_What the exercise asks:_
Copy out the data line by line exactly, from its start to the line bearing "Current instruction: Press", inclusive.
:: Provided records ::
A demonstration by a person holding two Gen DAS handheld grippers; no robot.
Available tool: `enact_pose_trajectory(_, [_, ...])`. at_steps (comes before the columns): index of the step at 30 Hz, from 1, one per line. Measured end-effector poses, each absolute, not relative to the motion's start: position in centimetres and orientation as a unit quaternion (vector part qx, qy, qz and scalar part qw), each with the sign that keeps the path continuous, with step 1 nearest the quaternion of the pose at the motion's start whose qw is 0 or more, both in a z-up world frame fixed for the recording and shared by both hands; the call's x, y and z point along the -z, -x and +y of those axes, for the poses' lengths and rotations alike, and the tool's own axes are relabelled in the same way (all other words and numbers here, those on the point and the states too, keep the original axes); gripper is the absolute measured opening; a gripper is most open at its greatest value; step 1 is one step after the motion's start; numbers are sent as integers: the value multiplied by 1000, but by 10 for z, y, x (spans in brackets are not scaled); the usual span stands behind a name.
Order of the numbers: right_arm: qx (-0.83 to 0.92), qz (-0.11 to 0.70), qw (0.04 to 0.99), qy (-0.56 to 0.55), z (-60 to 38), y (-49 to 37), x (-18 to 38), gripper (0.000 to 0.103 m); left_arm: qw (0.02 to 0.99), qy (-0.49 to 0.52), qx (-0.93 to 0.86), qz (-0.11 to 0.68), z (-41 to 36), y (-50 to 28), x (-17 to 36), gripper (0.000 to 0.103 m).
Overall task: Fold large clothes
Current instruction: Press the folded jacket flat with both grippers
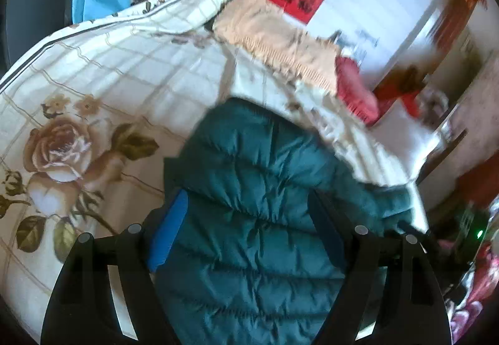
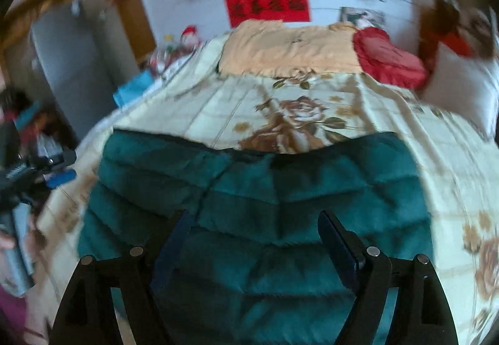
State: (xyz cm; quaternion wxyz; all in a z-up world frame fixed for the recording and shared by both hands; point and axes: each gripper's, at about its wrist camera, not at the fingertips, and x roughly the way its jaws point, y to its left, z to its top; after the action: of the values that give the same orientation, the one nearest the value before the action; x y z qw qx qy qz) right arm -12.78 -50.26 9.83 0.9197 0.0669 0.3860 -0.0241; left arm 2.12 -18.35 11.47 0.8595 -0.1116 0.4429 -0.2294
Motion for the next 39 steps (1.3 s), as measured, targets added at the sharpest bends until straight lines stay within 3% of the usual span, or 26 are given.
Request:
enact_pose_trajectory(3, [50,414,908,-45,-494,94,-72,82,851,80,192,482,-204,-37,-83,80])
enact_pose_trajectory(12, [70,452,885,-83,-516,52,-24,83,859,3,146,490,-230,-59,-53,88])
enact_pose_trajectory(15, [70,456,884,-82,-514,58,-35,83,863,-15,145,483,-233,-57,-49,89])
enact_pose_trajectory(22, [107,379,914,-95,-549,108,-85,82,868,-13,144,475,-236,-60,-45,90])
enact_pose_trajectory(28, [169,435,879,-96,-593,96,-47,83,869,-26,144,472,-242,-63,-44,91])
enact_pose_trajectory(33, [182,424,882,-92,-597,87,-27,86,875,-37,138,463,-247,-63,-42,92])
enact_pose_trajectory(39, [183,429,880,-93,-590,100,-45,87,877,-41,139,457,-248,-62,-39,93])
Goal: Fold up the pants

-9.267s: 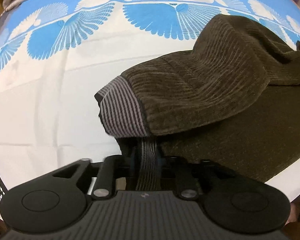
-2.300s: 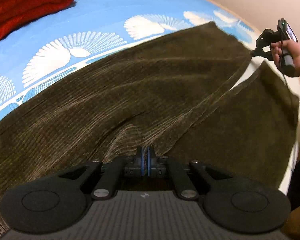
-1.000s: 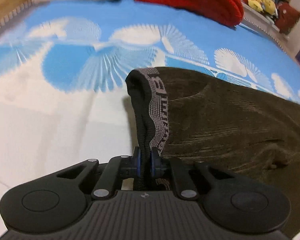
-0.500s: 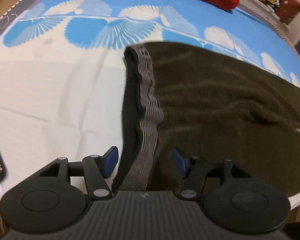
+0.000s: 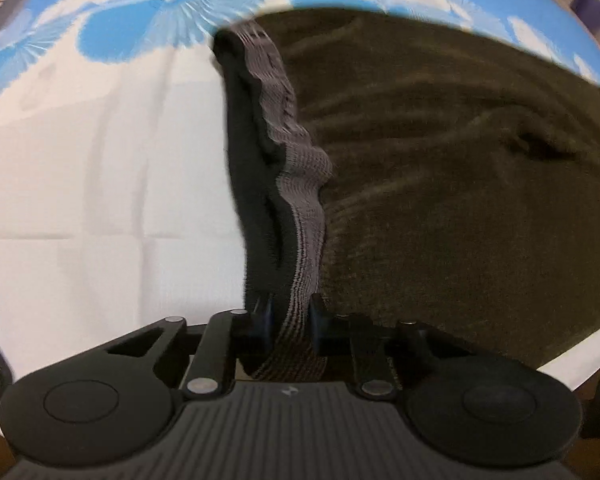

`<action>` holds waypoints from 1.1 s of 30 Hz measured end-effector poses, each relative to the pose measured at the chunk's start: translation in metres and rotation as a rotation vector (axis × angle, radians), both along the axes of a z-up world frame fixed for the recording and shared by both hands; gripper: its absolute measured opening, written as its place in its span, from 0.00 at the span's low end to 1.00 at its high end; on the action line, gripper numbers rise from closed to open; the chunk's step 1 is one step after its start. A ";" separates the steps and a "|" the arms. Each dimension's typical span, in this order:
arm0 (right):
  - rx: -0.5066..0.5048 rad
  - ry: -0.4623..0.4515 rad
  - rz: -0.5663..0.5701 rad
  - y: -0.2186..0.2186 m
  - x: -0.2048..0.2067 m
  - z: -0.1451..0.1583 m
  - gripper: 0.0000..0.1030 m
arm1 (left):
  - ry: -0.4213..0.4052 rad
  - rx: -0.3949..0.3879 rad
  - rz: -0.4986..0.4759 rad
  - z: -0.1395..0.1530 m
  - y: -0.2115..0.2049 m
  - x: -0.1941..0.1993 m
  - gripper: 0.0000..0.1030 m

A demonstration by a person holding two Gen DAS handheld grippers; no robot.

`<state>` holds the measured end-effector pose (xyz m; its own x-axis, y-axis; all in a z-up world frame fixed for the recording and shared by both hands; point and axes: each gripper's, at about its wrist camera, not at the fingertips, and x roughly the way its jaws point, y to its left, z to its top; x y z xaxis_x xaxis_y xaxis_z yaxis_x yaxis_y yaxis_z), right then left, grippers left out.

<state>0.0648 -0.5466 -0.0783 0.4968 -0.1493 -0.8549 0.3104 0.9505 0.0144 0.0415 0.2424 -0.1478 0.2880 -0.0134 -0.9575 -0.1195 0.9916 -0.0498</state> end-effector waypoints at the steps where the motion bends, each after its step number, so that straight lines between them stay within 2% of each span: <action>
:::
_Output of the task:_
A demonstration by a person holding two Gen DAS handheld grippers; no robot.
Available tool: `enact_pose_trajectory(_, [_, ...])`. at_steps (comes before the columns): index of the step at 30 Hz, from 1, one per line. Measured end-effector poses, each absolute, not relative to the motion's start: position in centimetres and orientation as a unit quaternion (vector part qx, qy, qz and scalar part qw), each with the sign that keeps the path continuous, with step 1 nearest the quaternion of the pose at the motion's start whose qw is 0 or more, both in a z-up world frame fixed for the recording and shared by both hands; the call's x, y and z point along the -z, -x and +y of those axes, for the poses' lengths and rotations alike, and the tool's own axes are relabelled in the same way (all other words and numbers here, those on the point and the states too, keep the original axes); gripper is the absolute measured opening; a gripper is most open at its greatest value; step 1 is one step after the motion's start; numbers are sent as integers: the value multiplied by 1000, but by 10 for z, y, x (spans in brackets are not scaled); the usual span stands behind a name.
Order of the numbers: right_arm: qx (-0.83 to 0.92), qz (-0.11 to 0.70), qw (0.04 to 0.99), qy (-0.56 to 0.55), z (-60 to 38), y (-49 to 37), x (-18 to 38), gripper (0.000 to 0.103 m); left_arm: qw (0.02 to 0.99), qy (-0.49 to 0.52), qx (-0.93 to 0.86), qz (-0.11 to 0.68), z (-41 to 36), y (-50 to 28), x (-17 to 36), gripper (0.000 to 0.103 m).
Overall task: Fold large clothes
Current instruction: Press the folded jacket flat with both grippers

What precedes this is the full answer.